## TRY IT
Search term "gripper": copy each line of the data containing it.

** Opening INPUT DATA block **

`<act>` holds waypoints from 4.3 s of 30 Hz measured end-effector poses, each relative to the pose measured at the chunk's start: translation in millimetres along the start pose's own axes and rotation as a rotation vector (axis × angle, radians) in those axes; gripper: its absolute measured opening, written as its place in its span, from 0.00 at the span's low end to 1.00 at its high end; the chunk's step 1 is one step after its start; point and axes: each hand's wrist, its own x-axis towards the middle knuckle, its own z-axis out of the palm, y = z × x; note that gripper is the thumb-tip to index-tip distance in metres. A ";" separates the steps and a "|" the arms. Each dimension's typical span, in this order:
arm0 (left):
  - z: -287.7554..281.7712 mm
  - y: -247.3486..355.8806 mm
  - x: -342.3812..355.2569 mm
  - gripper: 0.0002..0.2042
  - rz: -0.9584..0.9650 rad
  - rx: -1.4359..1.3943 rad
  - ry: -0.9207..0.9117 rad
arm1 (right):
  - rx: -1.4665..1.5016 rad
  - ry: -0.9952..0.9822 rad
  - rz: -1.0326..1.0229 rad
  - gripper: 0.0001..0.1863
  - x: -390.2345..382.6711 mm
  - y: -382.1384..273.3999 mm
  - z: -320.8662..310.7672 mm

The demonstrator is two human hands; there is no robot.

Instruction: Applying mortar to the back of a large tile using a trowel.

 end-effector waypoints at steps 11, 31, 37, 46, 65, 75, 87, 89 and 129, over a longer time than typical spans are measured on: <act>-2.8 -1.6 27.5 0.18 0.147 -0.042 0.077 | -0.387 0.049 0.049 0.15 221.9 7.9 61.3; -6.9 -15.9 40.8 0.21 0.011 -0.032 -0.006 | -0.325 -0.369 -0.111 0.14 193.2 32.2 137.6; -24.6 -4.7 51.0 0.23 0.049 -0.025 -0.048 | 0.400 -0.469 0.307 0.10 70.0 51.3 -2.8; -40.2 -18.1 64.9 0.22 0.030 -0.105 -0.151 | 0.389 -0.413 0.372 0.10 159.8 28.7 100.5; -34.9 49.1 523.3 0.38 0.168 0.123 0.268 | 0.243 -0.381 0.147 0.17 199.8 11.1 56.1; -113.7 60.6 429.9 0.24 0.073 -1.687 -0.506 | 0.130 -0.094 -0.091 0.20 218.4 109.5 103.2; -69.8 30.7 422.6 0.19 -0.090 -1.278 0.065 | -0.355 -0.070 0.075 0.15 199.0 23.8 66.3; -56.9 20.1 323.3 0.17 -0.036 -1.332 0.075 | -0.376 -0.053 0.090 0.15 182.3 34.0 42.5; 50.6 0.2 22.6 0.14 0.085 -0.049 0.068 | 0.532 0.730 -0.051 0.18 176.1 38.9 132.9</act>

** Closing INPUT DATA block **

## ANSWER FOR THE TASK
`<act>` holds waypoints from 4.3 s of 30 Hz measured end-effector poses, each relative to the pose measured at the chunk's start: translation in millimetres along the start pose's own axes and rotation as a rotation vector (axis × angle, radians) in those axes; gripper: its absolute measured opening, written as its place in its span, from 0.00 at the span's low end to 1.00 at its high end; the chunk's step 1 is one step after its start; point and axes: each hand's wrist, its own x-axis towards the middle knuckle, its own z-axis out of the palm, y = z × x; note that gripper is the thumb-tip to index-tip distance in metres. A ";" separates the steps and a "|" the arms. Each dimension's typical span, in this order:
  - gripper: 0.0002..0.2042
  - gripper: 0.0001..0.1863

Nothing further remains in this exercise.